Data-Driven Partnership Takes Leap of Faith

Data-Driven Partnership Takes Leap of Faith
Mallory Van Dover and Jennifer Carlisle are the owners and partners of Data Driven Partners, a company that services clients by gathering and formulating data into easy-to-read and accessible dashboards.

Mallory Van Dover remembers meeting Jennifer Carlisle for breakfast two years ago, just before the two became co-workers at CARTI in Little Rock.

The two bonded over their love of data and helping organizations use it to gain efficiency. That breakfast became lunch and then frequent talks about data at CARTI, where Carlisle, 49, was COO and Van Dover, 50, was vice president of the CARTI Foundation.

The two women took a leap of faith when they formed Data Driven Partners this March in Little Rock. Actually, Van Dover founded the company in March, and Carlisle joined two months later; both are listed as owners and partners.

“She didn’t know she was always going to join me, but I knew that she was,” Van Dover said.

The partners’ business is designed to work with businesses and nonprofit foundations to gather and formulate their important data into easy-to-read and accessible dashboards. One of the company’s products is a mortgage research tool they are calling Lending Intel, which becomes available in 2021 in central and northwest Arkansas counties.

Each dashboard is flexible depending not only on the client’s desired information but also on how it wants to present that information. Some companies may want their data as a pie chart, others may want a spreadsheet, and clients can get the analytics of different sets of data.

“Data is such a hot topic,” Van Dover said. “When we talk to people we ask, ‘What keeps you up at night? What are the questions you wish you always knew?’ We build a customized solution so that your solution doesn’t look like Jennifer’s solution and Jennifer’s solution doesn’t look like Tom’s. What Jennifer wants may not be what is important to Tom. When people ask who is your target customer, we say yes.”

Mortgaging the Data

Van Dover and Carlisle said much of their work has evolved from discussions with clients about what they need from a business intelligence provider.
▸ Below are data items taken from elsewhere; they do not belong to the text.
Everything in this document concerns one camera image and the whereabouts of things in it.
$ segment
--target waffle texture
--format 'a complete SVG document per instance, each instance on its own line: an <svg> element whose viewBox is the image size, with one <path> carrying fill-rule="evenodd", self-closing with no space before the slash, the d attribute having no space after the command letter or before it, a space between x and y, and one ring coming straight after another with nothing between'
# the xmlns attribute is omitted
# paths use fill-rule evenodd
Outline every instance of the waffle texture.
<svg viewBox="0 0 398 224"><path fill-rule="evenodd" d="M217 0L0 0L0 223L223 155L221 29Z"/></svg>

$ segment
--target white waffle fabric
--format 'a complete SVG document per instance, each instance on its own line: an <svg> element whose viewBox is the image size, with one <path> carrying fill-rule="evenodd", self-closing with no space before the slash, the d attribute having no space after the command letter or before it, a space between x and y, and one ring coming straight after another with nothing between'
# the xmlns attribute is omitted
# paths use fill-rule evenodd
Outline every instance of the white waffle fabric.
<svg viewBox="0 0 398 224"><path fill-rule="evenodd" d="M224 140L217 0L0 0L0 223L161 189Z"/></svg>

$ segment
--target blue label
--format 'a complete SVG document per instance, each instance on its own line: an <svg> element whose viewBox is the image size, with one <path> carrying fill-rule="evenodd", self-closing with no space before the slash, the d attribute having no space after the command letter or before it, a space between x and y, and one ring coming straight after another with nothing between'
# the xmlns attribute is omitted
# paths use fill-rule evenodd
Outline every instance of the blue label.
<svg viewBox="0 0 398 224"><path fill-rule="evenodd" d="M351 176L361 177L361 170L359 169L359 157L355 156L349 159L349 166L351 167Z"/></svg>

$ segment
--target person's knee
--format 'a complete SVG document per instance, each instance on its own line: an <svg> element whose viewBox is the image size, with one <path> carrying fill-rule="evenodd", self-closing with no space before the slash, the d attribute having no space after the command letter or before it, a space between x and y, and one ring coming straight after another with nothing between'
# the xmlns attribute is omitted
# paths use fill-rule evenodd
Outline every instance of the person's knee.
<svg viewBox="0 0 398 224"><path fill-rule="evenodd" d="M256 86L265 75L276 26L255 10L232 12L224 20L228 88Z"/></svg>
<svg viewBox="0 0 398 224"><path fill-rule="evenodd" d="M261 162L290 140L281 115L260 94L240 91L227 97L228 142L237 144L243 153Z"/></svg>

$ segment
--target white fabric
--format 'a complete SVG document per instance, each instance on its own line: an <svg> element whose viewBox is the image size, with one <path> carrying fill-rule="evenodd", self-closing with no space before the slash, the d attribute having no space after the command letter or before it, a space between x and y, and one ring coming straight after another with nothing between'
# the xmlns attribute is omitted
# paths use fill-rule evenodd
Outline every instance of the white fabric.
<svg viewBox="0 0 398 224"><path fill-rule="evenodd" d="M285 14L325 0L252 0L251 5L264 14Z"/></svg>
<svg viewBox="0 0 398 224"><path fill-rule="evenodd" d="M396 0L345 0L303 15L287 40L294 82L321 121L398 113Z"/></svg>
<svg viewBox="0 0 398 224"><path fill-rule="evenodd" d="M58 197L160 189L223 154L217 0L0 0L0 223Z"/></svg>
That is the case with the company’s Lending Intel service. After speaking with bank lending officers, they realized that a dashboard that could show a bank answers to such questions as what kind of loans were being made, where they were being made and who was originating the loans would be valuable.

Carlisle said the information is publicly available, but many banks don’t have the resources or staffing to delve into the data or the expertise to make it easily accessible.
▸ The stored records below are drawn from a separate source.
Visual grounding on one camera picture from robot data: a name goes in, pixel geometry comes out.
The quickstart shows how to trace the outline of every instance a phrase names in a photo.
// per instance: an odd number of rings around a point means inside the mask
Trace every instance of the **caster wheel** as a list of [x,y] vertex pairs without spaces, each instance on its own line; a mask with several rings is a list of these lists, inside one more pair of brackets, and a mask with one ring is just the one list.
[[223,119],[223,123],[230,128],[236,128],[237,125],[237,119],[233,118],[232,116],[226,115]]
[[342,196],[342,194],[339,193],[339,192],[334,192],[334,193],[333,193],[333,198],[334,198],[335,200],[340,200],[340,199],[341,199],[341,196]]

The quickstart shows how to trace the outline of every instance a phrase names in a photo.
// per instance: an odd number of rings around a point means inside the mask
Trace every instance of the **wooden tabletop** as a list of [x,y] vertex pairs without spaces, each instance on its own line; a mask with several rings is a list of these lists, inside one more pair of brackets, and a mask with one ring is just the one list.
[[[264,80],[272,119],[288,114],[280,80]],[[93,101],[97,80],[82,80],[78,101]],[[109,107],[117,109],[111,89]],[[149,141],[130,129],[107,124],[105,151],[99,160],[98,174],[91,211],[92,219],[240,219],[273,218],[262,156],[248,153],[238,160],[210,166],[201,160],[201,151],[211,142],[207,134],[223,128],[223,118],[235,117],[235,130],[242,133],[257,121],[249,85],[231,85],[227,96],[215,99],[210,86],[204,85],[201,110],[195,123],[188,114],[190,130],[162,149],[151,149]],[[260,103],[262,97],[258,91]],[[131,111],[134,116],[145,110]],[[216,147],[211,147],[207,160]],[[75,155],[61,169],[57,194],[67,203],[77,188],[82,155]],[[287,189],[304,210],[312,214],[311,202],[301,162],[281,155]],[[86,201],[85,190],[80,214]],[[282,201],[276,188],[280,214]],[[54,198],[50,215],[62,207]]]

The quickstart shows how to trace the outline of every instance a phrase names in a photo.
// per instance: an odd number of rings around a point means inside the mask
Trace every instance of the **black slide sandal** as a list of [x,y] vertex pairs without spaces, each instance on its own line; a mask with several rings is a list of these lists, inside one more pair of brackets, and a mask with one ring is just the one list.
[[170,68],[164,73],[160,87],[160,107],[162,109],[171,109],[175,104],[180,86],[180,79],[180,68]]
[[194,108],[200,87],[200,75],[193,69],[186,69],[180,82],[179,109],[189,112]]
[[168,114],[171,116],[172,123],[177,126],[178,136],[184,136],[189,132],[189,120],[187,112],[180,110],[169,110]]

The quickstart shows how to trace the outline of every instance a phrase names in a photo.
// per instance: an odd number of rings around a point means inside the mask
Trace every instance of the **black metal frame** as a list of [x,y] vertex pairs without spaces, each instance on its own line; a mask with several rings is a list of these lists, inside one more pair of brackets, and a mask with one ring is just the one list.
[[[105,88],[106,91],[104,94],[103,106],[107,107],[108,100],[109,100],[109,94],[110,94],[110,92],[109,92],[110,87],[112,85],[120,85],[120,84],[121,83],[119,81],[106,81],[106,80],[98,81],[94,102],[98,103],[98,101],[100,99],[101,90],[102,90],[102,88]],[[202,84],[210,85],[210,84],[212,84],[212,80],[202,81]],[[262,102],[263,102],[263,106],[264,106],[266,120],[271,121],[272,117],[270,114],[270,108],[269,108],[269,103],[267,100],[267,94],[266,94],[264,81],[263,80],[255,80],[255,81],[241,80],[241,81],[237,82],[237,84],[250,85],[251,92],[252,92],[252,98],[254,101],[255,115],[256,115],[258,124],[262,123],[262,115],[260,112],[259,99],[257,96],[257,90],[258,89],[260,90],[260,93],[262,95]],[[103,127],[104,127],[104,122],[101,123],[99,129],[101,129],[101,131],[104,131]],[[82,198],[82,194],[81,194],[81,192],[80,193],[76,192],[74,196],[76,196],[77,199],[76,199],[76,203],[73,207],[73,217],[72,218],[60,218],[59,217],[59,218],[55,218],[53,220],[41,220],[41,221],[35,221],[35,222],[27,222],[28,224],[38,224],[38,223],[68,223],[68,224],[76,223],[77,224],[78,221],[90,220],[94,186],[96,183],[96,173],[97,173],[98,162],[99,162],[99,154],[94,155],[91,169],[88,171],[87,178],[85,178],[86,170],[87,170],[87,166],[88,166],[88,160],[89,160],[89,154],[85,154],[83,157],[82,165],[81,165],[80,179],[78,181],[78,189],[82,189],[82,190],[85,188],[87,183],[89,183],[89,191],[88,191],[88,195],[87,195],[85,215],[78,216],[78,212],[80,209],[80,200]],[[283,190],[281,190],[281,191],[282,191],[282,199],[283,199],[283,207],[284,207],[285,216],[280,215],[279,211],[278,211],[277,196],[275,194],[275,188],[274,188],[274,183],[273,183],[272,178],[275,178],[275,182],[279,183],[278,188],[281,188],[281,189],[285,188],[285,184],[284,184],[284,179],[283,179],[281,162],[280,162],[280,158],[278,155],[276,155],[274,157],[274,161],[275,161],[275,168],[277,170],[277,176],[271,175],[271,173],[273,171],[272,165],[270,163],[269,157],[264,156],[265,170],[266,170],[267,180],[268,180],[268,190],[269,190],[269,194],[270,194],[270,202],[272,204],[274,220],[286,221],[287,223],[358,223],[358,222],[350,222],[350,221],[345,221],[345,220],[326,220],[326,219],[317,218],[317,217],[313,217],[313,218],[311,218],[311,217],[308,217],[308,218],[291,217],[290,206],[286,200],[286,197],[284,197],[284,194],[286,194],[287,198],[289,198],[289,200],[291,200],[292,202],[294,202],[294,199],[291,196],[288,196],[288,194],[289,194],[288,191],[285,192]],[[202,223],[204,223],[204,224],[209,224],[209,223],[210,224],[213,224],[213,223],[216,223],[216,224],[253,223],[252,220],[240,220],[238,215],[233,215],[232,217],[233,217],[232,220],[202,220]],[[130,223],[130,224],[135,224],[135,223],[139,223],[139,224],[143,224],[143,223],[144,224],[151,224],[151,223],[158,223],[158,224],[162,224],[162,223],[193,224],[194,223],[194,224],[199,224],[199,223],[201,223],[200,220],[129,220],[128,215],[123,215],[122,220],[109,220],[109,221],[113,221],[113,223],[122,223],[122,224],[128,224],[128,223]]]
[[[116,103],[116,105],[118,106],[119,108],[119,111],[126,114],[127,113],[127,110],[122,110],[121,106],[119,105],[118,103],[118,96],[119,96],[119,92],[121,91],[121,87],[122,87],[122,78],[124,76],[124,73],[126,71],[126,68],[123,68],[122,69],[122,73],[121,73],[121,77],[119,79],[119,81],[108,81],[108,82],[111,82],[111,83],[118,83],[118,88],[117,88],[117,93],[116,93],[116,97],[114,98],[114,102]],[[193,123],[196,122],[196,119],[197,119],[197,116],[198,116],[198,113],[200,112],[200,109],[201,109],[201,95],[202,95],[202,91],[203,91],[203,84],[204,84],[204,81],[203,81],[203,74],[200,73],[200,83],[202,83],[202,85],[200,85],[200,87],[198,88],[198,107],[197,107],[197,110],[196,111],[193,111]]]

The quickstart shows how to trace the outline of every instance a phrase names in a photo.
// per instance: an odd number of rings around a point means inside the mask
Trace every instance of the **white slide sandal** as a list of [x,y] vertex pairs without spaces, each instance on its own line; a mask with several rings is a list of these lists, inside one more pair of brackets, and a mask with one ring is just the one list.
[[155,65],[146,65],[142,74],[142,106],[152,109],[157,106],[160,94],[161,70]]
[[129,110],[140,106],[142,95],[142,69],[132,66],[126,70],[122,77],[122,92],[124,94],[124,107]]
“Our initial business model didn’t have anything to do with the product we’ve developed,” Van Dover said. “Then we realized there was an opportunity to help lending institutions understand the environment in central and northwest Arkansas. We started demo-ing it to friends in the banking world and they would ask us questions: Can you figure this out or can you track this? Jennifer and I said yes as often as we could say yes.”
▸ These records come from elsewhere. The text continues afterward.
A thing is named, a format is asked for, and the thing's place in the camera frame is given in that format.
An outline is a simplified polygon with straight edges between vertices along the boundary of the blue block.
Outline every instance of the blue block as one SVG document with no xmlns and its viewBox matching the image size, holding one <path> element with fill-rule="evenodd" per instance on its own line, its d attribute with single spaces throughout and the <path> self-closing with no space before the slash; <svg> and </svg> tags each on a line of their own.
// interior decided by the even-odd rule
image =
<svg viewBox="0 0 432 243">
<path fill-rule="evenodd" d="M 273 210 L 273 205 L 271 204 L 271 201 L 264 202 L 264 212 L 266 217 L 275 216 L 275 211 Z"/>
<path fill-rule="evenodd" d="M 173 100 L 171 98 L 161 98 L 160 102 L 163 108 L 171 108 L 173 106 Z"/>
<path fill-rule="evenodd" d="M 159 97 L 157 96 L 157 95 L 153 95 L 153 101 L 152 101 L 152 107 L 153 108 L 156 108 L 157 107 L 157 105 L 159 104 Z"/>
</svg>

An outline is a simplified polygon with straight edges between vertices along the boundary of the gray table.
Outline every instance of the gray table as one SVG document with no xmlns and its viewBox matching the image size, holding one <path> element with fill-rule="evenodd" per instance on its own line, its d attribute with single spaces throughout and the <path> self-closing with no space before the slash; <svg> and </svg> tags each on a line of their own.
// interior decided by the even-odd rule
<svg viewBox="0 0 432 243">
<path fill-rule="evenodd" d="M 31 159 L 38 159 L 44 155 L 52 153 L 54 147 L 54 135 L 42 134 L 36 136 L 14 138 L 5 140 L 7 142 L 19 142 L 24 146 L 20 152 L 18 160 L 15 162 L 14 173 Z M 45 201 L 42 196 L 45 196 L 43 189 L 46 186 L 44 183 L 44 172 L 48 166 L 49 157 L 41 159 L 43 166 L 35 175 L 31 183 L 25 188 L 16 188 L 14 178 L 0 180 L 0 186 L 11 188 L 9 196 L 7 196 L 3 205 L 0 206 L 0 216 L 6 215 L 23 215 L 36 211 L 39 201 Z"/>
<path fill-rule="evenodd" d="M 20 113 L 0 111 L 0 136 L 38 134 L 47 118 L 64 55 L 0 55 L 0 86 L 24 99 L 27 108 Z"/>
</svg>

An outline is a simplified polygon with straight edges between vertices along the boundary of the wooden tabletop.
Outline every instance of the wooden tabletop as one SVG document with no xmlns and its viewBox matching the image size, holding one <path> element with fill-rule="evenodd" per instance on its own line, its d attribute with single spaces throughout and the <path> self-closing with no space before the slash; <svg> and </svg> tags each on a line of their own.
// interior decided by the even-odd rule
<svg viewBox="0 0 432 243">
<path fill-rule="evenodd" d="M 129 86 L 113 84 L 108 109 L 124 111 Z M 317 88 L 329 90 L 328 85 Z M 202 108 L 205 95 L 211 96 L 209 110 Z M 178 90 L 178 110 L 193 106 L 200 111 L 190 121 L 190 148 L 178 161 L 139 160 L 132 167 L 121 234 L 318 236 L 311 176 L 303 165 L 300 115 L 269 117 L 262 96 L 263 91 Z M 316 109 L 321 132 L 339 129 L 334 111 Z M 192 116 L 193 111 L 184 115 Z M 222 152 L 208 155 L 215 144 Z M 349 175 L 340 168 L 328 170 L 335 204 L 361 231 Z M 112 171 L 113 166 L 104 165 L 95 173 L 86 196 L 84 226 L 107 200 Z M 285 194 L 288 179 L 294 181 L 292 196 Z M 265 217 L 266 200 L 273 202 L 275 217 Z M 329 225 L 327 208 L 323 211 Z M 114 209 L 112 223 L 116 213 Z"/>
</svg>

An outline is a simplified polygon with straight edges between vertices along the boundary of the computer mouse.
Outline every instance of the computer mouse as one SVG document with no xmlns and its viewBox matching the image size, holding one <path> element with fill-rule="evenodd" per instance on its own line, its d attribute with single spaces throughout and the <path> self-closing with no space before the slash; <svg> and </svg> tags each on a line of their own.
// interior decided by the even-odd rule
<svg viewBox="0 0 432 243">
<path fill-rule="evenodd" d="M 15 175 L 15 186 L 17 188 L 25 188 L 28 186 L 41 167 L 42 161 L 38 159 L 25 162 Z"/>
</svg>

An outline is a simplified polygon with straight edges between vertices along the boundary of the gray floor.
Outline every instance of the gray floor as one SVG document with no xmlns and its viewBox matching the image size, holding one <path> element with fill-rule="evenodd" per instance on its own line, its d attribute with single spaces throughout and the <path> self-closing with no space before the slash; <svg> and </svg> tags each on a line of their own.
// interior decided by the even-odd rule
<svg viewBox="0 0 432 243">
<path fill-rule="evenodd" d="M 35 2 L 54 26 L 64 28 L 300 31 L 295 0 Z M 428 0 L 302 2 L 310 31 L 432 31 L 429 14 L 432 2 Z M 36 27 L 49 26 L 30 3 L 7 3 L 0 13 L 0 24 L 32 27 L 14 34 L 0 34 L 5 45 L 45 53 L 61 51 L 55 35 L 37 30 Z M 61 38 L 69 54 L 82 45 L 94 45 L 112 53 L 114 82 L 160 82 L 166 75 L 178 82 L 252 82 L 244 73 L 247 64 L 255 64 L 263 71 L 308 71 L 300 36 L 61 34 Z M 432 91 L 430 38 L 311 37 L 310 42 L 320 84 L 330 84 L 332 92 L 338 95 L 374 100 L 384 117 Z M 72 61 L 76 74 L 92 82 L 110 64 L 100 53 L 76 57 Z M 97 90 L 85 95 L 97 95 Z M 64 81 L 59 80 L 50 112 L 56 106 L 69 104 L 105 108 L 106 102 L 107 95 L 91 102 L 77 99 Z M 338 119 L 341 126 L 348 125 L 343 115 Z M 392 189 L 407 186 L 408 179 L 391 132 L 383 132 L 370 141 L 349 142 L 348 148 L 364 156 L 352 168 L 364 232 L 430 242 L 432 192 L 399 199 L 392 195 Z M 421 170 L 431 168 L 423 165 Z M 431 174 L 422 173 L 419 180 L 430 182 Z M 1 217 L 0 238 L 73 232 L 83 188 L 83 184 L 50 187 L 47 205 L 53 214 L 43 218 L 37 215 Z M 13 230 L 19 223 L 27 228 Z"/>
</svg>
Carlisle said banks are interested in using Lending Intel as a human resource tool. She said when bankers interview potential employees, there isn’t an easy way to double-check how successful the candidate may have said he or she had been at a previous stop.

By accumulating loan origination data, the company can provide banks with a BS detector at their fingertips.

“It has been one of the pieces of the product that has been very interesting to a lot of folks because it allows them to possibly prospect for new loan officers, not just customers,” Carlisle said.

The women started their company just as the COVID-19 pandemic rolled into the country, but Van Dover said the pandemic really hasn’t cut into their early business. Much of the the early months were spent building the products for clients, and then the pandemic has made businesses more focused on improving operational efficiencies.

It’s the main reason that Data Driven Partners has found willing partners in the corporate world more than in the nonprofit sector, where the founders thought their extensive backgrounds would help generate clients.

“We were surprised,” Carlisle said. “It wasn’t a surprise like ‘Oh, my God,’ but I do think it was a turn of events that we probably wouldn’t have envisioned originally. Data is data no matter what sector.”